# REQUIRED WORK:
All entries must be repeated exactly; do not include the pictures.
##########
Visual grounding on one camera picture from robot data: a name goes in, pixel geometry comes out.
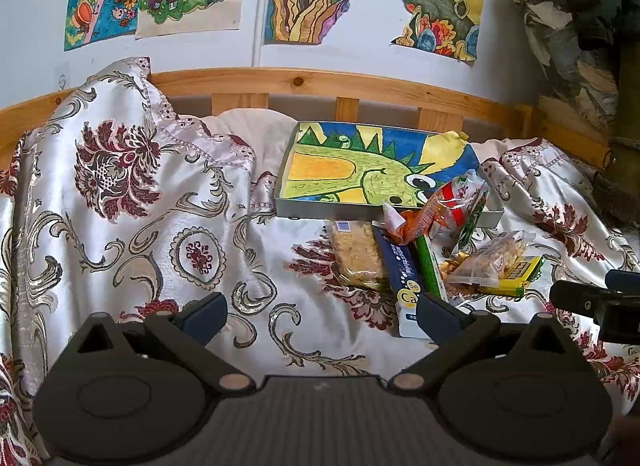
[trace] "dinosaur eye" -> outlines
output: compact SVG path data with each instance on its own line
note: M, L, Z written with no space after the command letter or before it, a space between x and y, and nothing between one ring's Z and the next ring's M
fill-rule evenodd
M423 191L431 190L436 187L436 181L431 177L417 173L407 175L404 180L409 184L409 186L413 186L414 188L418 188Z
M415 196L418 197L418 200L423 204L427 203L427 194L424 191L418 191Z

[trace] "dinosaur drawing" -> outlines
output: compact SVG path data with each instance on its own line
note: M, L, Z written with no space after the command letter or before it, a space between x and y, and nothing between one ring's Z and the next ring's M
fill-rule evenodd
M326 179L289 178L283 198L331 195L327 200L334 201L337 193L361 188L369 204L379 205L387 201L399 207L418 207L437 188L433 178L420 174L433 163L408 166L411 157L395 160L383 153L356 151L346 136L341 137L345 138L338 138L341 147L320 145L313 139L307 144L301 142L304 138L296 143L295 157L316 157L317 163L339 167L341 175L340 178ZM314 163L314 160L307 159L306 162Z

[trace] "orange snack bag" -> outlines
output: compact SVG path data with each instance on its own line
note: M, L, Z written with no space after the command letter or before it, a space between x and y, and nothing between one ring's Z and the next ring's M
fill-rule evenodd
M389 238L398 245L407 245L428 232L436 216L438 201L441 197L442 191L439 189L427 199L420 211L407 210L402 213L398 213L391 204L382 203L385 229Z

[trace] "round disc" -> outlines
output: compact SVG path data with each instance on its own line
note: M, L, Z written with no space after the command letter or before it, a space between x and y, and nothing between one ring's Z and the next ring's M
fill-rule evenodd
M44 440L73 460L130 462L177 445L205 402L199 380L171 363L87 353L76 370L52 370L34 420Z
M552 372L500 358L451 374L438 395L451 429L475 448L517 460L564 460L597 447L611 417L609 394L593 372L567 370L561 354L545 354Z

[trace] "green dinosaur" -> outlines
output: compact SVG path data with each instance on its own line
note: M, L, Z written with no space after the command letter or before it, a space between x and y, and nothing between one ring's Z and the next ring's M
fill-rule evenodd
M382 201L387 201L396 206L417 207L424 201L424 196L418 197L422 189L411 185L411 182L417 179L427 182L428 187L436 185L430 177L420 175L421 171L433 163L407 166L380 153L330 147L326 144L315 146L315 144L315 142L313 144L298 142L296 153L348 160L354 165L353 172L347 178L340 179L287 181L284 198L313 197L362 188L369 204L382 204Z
##########
# PROBLEM SOLUTION:
Visual grounding on one camera picture from robot data: a name goes in, pixel geometry comes out.
[trace] "dinosaur eye" -> outlines
output: compact SVG path data with each instance on its own line
note: M, L, Z written with no space after the command letter or before it, a space between x and y, and nothing between one ring's Z and the next ring's M
fill-rule evenodd
M423 191L431 190L436 187L436 181L431 177L417 173L407 175L404 180L409 184L409 186L413 186L414 188L418 188Z
M415 196L418 197L418 200L423 204L427 203L427 194L424 191L418 191Z

[trace] "dinosaur drawing" -> outlines
output: compact SVG path data with each instance on its own line
note: M, L, Z written with no space after the command letter or before it, a space between x and y, and nothing between one ring's Z and the next ring's M
fill-rule evenodd
M326 179L289 178L283 198L331 195L327 200L334 201L337 193L361 188L369 204L379 205L387 201L399 207L418 207L437 188L433 178L420 174L433 163L408 166L411 157L395 160L383 153L356 151L346 136L341 137L345 138L338 138L341 147L320 145L313 139L307 144L301 142L304 138L296 143L295 157L316 157L317 163L339 167L341 175L340 178ZM314 163L314 160L307 159L306 162Z

[trace] "orange snack bag" -> outlines
output: compact SVG path data with each instance on its own line
note: M, L, Z written with no space after the command letter or before it, a space between x and y, and nothing between one ring's Z and the next ring's M
fill-rule evenodd
M389 238L398 245L407 245L428 232L436 216L438 201L441 197L442 191L439 189L427 199L420 211L407 210L402 213L398 213L391 204L382 203L385 229Z

[trace] "round disc" -> outlines
output: compact SVG path data with each instance on its own line
note: M, L, Z written with no space after the command letter or before it, a space between x and y, and nothing between one ring's Z and the next ring's M
fill-rule evenodd
M44 440L73 460L130 462L177 445L205 402L199 380L171 363L87 353L76 370L52 370L34 420Z
M552 372L500 358L451 374L438 395L451 429L475 448L517 460L564 460L597 447L611 417L609 394L593 372L567 370L561 354L545 354Z

[trace] "green dinosaur" -> outlines
output: compact SVG path data with each instance on its own line
note: M, L, Z written with no space after the command letter or before it, a space between x and y, and nothing between one ring's Z and the next ring's M
fill-rule evenodd
M382 201L387 201L396 206L417 207L424 201L424 196L418 197L422 189L411 185L411 182L417 179L427 182L428 187L436 185L430 177L420 175L421 171L433 163L407 166L380 153L330 147L326 144L315 146L315 144L315 142L313 144L298 142L296 153L348 160L354 165L353 172L347 178L340 179L287 181L284 198L313 197L362 188L369 204L382 204Z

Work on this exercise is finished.